Для начала достаньте флаконы FN-шелка из морозилки при температуре минус 80 градусов по Цельсию и поместите их в сухой лед для транспортировки. Поместите флаконы в шкаф биологической безопасности и поместите их в штатив для микроцентрифужных пробирок. После размораживания внесите пипеткой 550 микролитров шелкового раствора в каждую вторую лунку 48-луночного планшета.
Накройте тарелку крышкой и поместите ее в стерильную коробку. Осторожно перенесите коробку из шкафа биологической безопасности и оставьте ее в условиях окружающей среды на ночь. На следующий день принесите коробку с пластиной с пленками FN-silk и стерильными вставками в шкаф биологической безопасности.
Осторожно поднимите пластину из ящика, откройте крышку пластины и визуально убедитесь в образовании мембраны, наблюдая за помутнением в лунках. С помощью стерильного пинцета возьмите одну вставку и направьте ее вниз на мембрану до тех пор, пока ручки не коснутся верхней части лунки. После того, как все вкладыши будут опущены, накройте тарелку крышкой и верните тарелку в стерильную коробку.
Дайте мембранам прилипнуть к вставкам в течение двух часов. Далее достаньте тарелку из коробки и откройте крышку. С помощью стерильного пинцета извлеките вкладыш из лунки.
Заполните вкладыш 100 микролитрами DMEM/F12 для базального посева или 200 микролитрами для верхушечного посева. Переложите вкладыш в пустую лунку 24-луночного планшета и заполните лунку одним миллилитром DMEM/F12. После сбора желаемого количества кератиноцитов человека, с помощью пипетки P200 аспирируют от 20 до 50 микролитров клеточной суспензии.

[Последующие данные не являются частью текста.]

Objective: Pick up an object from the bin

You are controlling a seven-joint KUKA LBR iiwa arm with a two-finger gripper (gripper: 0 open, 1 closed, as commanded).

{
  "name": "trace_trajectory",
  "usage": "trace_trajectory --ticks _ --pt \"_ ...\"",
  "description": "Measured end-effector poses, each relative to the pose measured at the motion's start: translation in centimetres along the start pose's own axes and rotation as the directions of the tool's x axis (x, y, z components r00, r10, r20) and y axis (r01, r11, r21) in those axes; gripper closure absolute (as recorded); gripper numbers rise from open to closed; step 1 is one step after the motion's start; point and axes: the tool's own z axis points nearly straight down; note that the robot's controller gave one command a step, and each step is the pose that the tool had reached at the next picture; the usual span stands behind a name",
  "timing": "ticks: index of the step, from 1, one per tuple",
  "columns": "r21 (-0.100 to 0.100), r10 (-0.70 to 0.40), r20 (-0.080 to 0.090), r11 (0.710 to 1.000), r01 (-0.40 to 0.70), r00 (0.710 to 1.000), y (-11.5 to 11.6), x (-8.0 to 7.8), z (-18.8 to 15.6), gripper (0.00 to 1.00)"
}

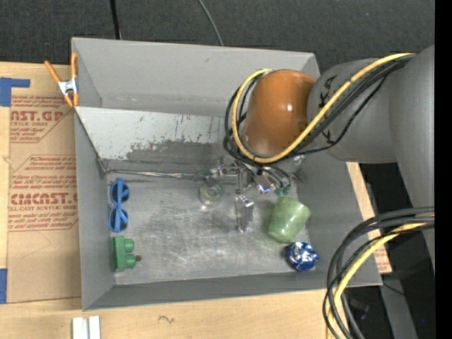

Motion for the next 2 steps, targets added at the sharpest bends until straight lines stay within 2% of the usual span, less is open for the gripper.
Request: trace_trajectory --ticks 1,2 --pt "0.009 -0.204 0.030 0.979 0.204 0.978 -0.85 -0.50 1.90 0.00" --pt "0.019 -0.329 0.020 0.944 0.328 0.944 0.03 -1.05 1.99 0.00"
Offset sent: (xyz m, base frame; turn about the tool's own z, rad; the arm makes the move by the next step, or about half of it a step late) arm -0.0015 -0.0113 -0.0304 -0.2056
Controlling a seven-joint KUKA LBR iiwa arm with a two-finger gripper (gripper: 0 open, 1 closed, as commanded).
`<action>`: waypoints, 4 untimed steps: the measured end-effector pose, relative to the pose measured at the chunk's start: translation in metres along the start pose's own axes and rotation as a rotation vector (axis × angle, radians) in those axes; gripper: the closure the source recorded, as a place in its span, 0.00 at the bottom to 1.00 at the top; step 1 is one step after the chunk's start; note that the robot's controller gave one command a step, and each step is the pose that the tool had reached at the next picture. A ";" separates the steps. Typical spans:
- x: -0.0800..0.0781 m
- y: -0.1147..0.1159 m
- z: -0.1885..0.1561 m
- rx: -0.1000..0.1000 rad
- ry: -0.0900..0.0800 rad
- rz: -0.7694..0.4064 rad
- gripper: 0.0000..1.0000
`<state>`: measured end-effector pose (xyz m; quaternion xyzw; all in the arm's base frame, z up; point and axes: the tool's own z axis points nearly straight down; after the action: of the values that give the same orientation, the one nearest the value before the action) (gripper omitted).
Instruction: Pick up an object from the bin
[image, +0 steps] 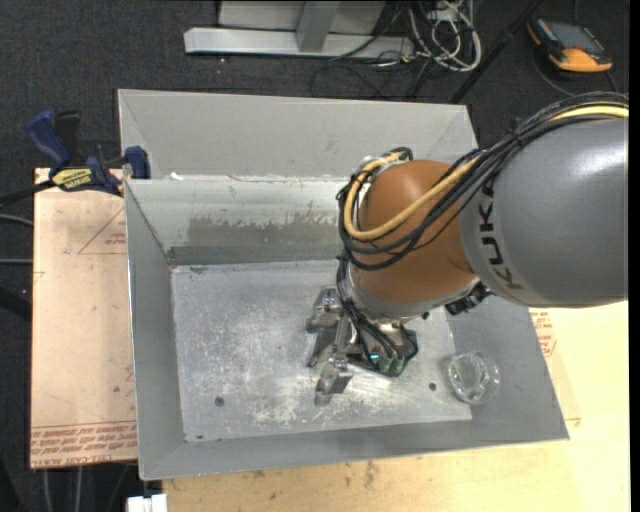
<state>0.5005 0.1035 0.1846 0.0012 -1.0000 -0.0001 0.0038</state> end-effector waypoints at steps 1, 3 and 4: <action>-0.002 0.000 -0.004 -0.001 -0.008 0.002 0.00; -0.069 -0.054 0.099 -0.001 -0.013 -0.075 1.00; -0.069 -0.054 0.099 -0.001 -0.013 -0.075 1.00</action>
Offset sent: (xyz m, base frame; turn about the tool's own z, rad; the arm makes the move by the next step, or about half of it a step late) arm 0.0622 -0.0828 -0.0317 -0.1574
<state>0.5689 0.0496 0.0856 0.0389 -0.9992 -0.0009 -0.0025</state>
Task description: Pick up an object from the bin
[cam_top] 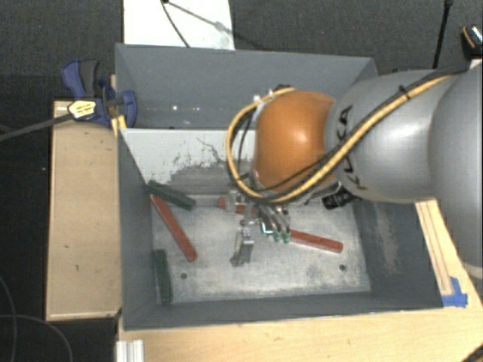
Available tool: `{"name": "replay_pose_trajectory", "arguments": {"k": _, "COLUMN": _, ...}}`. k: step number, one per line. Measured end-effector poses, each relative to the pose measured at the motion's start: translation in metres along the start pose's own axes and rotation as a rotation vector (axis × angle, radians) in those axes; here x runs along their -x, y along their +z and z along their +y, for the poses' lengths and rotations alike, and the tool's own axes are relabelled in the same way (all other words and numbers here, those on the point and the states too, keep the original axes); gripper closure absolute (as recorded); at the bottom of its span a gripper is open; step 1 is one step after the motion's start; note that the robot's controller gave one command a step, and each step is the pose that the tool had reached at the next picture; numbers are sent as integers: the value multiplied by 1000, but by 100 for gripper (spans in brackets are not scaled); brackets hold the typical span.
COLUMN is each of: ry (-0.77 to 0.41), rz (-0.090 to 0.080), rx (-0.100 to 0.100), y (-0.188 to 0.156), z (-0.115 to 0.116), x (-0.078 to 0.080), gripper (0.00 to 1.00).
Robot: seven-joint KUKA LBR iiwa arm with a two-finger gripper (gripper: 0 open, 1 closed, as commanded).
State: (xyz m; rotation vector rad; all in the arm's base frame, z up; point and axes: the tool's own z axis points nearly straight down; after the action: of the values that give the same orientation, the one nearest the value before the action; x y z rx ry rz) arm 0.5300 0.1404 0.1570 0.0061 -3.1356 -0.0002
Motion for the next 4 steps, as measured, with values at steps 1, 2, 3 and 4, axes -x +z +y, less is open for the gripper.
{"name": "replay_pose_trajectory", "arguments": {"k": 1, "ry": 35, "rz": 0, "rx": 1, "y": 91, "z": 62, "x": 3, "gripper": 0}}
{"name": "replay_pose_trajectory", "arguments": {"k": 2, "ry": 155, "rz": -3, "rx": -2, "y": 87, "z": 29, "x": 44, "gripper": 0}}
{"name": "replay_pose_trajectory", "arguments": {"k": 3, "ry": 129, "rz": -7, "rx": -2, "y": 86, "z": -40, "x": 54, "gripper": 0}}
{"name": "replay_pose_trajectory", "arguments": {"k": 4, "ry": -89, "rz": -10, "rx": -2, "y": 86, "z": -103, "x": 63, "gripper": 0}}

Направьте наконечник пипетки к центру мембраны и медленно надавите на поршень пипетки, доводя каплю до контакта с питательной средой внутри вставки. После того, как все мембраны будут перенесены, переместите пластину в форме восьмерки, чтобы равномерно распределить клетки по мембранам. Инкубируйте культуру при температуре 37 градусов Цельсия и 5% углекислом газе.
С помощью пинцета поднимите вкладыши из 24-луночного планшета, оставив питательную среду в лунках. Затем переверните вставку так, чтобы базальная сторона была обращена вверх. Поместите перевернутый вкладыш в чашку Петри.
Аспирируйте 20 микролитров суспензии ресуспендированных клеток кератиноцитов человека с помощью пипетки P200. Направьте кончик пипетки к центру мембраны и медленно нажимайте на поршень пипетки, чтобы образовалась капля, которая падает на мембрану. Накройте чашку Петри крышкой.
Перенесите чашку Петри и среднесодержащую 24-луночную пластину в инкубатор на 30 минут. После инкубации поместите 24-луночный планшет и чашку Петри в шкаф биологической безопасности. С помощью пинцета выберите одну вставку и переверните ее так, чтобы апикальная сторона мембраны была обращена вверх, а базальная – вниз.
С помощью пипетки P200 добавьте 200 микролитров питательной среды внутрь вкладыша. Поместите вставку обратно в предварительно заполненную лунку 24-луночного планшета. Закалывайте вкладыши при температуре 37 градусов Цельсия и 5% углекислого газа.
Кератиноциты, культивируемые на мембране FN-шелка, равномерно покрывали поверхность и демонстрировали булыжную морфологию в первый день. Кератиноциты сформировали сливающийся слой к третьему дню, указывающий на эпителиальную функцию, и образовали сеть плотных соединений, указывающих на то, что они принимают физиологические эпителиальные функции. Высокая жизнеспособность клеток наблюдалась на мембранах FN-шелка через три дня, без существенной разницы в жизнеспособности между центром и периферией.
Мембранная система FN-silk поддерживает жизнеспособность кератиноцитов на уровне или лучше, чем коммерческие мембранные системы из ПЭТ.